ACTIVITY
Please state how many lines below include the word "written"; the reply should be the number only.

· · · · ·

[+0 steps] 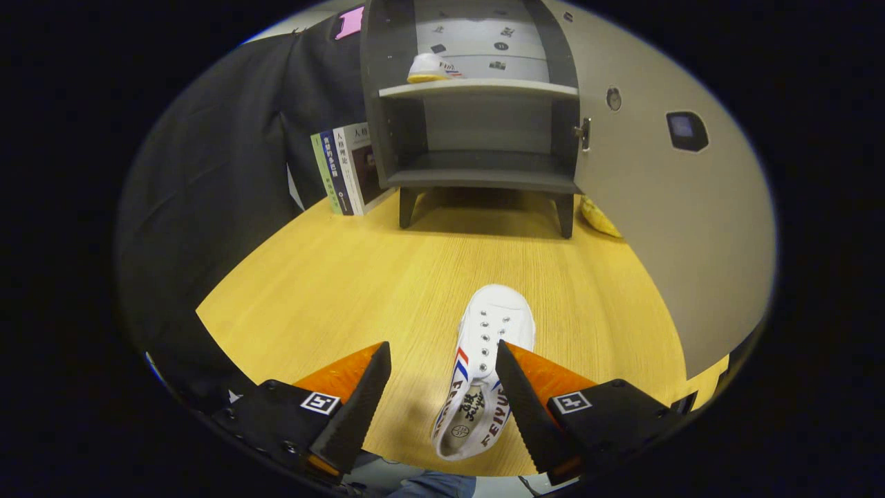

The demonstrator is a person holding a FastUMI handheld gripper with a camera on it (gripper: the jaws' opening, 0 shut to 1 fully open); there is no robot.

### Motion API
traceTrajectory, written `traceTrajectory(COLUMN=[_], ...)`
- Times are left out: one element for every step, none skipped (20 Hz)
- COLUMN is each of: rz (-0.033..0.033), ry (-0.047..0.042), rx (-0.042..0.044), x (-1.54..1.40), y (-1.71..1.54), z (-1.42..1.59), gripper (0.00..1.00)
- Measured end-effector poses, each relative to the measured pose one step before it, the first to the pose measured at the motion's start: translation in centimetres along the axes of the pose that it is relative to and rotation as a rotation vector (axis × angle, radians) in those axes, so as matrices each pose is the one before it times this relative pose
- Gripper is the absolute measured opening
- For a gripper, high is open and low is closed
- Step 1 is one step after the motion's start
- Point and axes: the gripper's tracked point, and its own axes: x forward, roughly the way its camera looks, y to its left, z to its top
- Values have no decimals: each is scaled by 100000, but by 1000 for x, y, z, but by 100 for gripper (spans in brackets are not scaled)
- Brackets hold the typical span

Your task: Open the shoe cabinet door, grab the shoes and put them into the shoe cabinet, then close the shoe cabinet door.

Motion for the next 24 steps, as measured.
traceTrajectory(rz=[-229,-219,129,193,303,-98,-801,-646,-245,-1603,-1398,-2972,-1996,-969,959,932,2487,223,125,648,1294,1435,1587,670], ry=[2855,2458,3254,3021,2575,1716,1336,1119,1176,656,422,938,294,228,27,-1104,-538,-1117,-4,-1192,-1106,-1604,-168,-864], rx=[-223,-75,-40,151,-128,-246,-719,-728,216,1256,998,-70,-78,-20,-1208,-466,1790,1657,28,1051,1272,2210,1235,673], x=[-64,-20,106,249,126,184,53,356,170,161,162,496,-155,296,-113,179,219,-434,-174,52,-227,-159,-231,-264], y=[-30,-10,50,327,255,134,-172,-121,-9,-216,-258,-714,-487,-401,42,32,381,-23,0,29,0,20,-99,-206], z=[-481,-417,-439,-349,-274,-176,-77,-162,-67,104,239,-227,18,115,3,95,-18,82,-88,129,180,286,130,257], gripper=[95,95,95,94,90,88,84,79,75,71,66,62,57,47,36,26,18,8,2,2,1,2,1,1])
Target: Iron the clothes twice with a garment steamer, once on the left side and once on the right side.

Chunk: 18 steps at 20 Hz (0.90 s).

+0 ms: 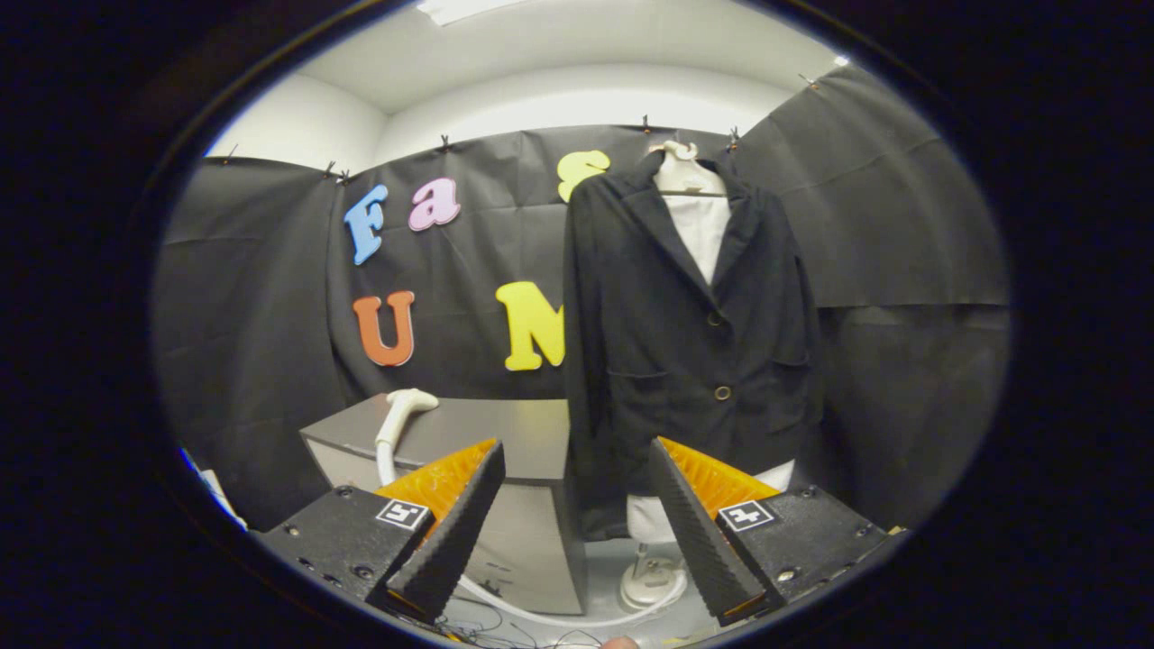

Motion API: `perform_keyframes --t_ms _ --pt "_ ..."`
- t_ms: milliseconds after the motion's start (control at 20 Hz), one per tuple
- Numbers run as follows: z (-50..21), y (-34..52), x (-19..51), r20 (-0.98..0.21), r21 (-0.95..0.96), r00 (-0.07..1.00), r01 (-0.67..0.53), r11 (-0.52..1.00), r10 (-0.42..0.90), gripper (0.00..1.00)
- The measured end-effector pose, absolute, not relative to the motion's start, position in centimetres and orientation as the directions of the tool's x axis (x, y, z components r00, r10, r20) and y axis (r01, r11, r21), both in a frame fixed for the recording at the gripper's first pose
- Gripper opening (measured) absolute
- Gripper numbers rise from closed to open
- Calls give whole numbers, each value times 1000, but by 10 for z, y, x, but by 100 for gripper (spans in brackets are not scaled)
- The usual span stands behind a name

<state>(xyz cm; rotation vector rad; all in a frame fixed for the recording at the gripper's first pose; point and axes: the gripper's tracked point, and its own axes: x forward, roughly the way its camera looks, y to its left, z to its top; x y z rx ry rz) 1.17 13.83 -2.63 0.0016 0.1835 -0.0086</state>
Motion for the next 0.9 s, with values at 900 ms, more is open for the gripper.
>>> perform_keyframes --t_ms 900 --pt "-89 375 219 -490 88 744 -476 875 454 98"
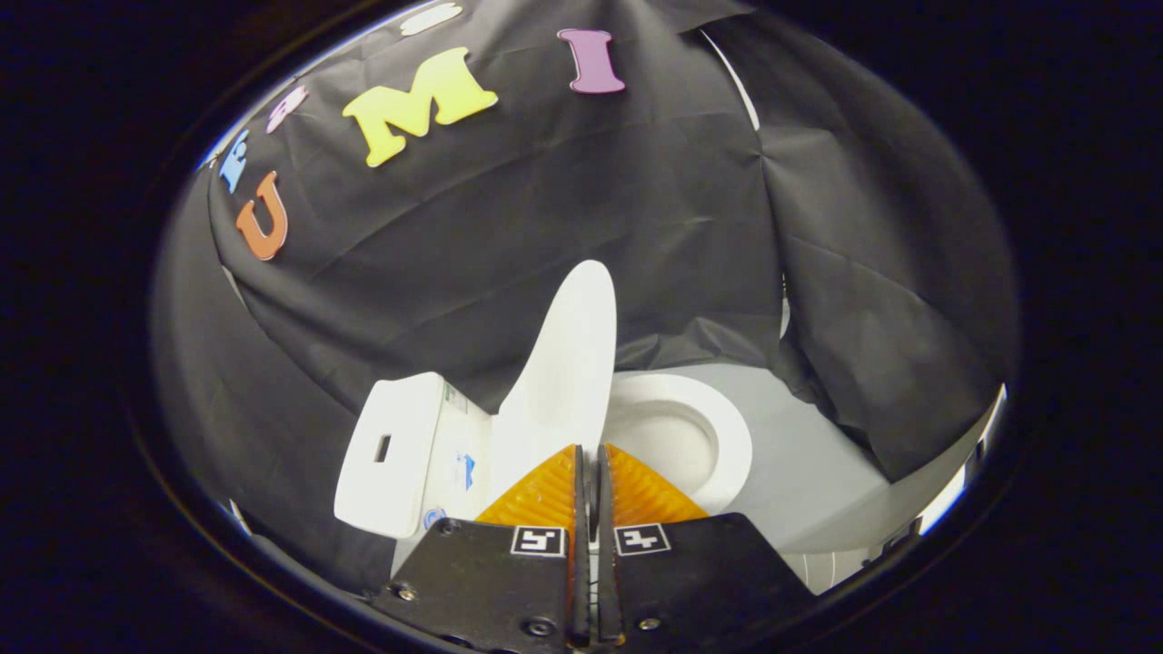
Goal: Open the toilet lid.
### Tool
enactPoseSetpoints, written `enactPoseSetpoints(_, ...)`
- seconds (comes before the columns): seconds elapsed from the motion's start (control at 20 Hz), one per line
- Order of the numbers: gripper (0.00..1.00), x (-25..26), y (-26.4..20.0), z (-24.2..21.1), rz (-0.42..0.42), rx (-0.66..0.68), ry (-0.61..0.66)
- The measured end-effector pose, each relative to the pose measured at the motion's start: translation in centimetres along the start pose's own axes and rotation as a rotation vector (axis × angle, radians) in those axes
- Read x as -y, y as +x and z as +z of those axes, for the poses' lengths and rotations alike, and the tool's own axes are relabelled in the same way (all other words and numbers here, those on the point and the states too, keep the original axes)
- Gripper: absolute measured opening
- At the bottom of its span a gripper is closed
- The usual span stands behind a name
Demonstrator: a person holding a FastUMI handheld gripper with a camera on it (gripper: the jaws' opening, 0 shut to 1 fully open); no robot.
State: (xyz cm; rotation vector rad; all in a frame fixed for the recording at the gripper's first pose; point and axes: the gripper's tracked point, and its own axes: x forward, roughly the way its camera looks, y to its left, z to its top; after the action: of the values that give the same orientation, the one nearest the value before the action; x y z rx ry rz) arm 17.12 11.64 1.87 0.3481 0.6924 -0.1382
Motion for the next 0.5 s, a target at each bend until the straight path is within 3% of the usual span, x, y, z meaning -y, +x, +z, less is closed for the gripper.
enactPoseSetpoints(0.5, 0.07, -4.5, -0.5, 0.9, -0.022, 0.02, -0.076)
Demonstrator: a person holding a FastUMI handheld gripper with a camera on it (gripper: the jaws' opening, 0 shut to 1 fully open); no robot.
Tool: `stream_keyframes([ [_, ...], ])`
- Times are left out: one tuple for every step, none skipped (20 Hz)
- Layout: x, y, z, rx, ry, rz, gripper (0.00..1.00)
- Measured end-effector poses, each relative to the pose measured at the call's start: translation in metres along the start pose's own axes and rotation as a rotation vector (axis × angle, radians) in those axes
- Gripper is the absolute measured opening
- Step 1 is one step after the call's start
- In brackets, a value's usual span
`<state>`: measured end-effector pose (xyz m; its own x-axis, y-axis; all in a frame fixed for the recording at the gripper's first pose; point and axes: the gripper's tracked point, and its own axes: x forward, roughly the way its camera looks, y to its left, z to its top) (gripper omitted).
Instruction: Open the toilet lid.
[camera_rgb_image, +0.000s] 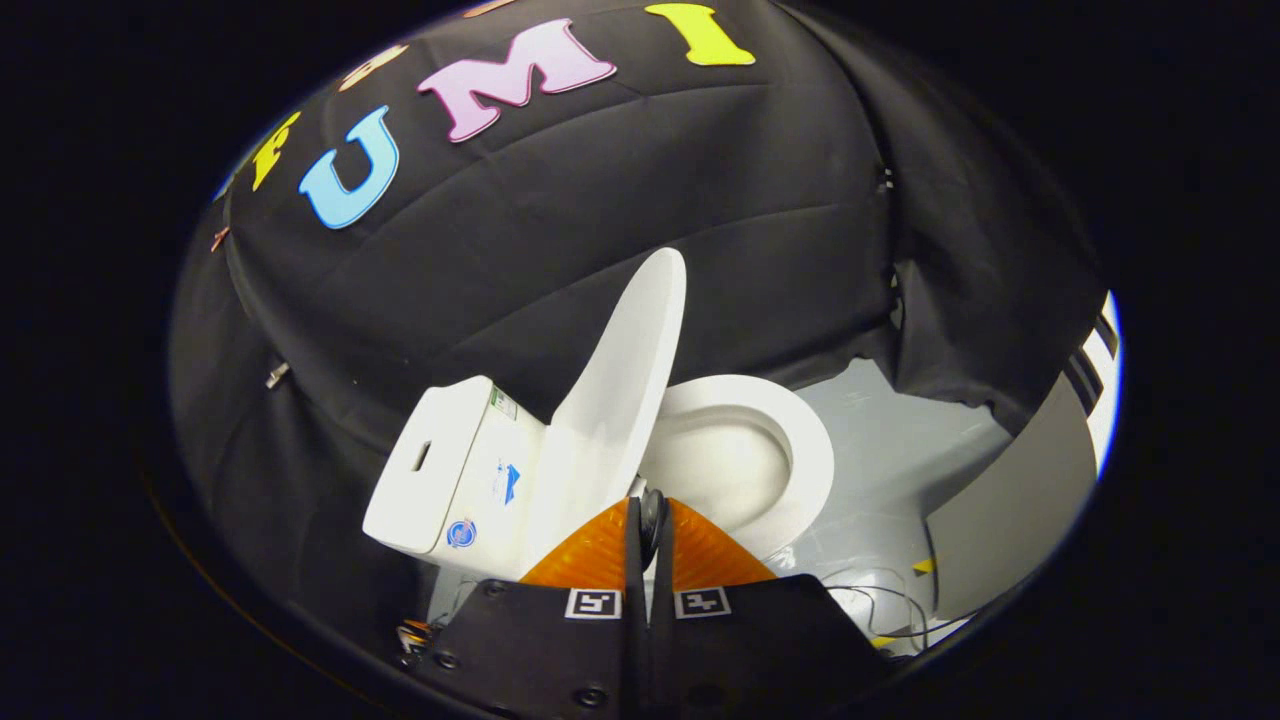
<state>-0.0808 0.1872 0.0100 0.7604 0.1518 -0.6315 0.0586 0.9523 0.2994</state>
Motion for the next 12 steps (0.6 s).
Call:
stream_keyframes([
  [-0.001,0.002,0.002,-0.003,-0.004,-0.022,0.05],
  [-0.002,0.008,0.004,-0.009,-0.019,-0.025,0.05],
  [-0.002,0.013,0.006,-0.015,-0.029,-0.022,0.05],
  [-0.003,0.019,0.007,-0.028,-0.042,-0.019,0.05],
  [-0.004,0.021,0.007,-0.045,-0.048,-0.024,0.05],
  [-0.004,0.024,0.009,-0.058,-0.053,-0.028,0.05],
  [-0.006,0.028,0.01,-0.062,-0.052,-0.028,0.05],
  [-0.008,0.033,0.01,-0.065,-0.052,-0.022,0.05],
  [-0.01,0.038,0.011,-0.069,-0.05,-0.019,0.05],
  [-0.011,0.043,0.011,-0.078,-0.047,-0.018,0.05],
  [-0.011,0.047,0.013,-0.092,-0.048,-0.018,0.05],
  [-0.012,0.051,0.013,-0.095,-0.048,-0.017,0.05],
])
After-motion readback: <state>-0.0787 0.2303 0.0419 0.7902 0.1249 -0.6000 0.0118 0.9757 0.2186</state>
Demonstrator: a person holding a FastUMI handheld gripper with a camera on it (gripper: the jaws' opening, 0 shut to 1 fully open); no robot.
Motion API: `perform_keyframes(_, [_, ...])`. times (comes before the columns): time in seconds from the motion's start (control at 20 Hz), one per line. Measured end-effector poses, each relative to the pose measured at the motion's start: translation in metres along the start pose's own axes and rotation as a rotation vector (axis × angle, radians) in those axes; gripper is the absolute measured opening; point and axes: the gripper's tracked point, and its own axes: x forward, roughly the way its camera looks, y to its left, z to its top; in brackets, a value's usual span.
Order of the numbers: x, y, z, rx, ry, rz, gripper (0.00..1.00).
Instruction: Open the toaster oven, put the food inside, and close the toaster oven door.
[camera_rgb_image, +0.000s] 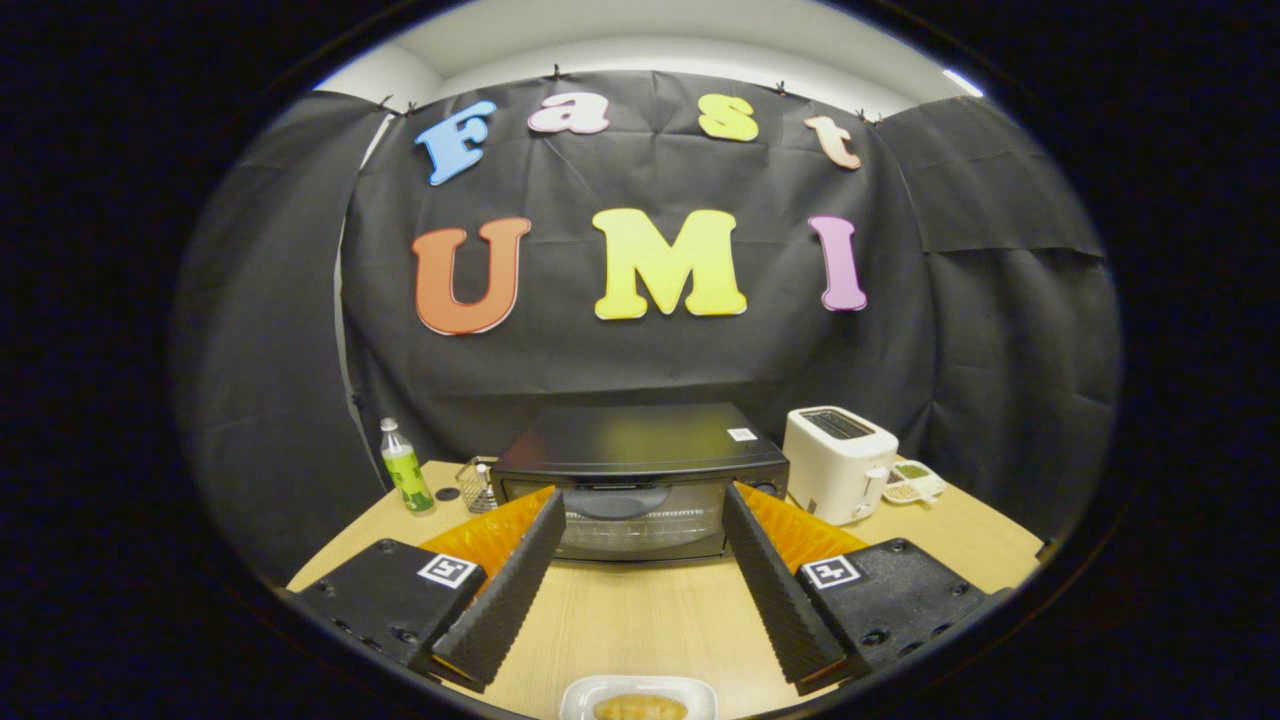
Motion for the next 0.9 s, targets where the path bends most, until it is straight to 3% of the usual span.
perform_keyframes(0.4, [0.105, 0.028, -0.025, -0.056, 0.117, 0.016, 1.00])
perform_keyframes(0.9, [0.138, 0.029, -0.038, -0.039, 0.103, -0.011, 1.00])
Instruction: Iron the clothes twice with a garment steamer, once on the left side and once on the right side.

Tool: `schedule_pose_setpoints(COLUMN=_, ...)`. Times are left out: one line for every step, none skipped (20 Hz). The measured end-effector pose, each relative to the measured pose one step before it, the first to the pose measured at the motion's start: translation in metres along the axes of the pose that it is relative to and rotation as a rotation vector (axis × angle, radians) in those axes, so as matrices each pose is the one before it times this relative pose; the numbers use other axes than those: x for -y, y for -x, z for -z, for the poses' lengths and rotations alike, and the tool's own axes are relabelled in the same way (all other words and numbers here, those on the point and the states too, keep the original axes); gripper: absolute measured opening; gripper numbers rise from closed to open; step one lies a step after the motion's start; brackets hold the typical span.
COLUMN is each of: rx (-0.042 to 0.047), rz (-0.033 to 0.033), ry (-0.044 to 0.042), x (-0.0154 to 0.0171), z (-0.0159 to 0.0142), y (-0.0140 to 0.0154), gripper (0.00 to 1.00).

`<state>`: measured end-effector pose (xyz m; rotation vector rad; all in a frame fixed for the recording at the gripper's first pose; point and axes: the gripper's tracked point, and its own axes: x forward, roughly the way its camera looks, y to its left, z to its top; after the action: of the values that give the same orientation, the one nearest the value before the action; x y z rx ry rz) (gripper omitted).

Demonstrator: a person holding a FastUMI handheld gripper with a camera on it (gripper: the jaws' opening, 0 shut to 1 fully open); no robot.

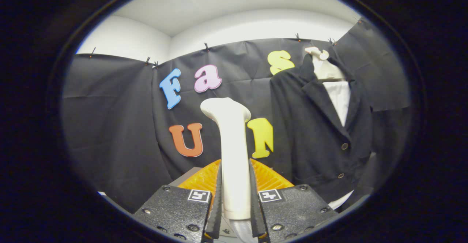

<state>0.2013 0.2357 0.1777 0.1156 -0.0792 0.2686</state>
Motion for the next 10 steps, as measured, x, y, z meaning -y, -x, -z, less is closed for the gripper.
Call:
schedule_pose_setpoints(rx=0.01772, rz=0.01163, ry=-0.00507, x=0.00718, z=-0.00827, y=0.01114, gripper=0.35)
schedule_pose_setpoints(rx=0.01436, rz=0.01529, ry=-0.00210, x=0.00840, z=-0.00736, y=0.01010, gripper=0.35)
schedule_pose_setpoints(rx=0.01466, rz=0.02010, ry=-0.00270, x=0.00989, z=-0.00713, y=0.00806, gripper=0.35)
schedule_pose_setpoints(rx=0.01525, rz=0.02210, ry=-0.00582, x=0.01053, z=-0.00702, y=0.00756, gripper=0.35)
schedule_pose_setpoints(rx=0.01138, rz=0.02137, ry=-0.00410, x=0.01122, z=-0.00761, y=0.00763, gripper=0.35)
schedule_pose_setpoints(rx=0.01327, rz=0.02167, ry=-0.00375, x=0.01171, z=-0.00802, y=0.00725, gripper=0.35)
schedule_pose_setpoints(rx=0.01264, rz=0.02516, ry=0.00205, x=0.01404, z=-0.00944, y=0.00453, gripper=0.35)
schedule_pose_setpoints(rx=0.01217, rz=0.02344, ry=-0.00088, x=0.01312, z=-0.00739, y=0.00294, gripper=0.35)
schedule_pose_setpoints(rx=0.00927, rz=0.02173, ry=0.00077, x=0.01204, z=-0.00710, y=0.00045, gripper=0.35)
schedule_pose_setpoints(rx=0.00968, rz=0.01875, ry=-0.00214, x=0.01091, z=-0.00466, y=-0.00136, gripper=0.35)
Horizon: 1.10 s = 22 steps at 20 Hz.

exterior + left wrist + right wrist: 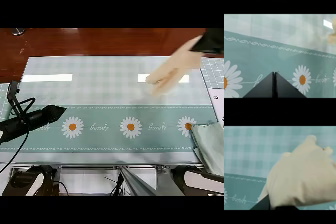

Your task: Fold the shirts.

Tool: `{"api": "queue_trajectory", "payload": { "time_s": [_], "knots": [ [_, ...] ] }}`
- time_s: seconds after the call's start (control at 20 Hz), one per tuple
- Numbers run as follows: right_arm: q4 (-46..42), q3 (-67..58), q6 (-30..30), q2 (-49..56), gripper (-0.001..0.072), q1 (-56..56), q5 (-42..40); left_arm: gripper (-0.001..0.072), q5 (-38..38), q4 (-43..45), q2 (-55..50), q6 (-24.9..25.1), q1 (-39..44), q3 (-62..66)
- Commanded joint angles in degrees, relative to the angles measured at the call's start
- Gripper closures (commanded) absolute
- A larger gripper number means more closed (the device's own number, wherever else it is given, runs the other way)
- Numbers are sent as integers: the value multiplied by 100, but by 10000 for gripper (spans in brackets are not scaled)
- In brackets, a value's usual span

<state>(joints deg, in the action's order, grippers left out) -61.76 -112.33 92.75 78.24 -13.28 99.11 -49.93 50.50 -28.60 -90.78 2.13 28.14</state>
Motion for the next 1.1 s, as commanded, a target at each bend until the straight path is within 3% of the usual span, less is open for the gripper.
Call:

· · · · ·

ANSWER TO THE PROBLEM
2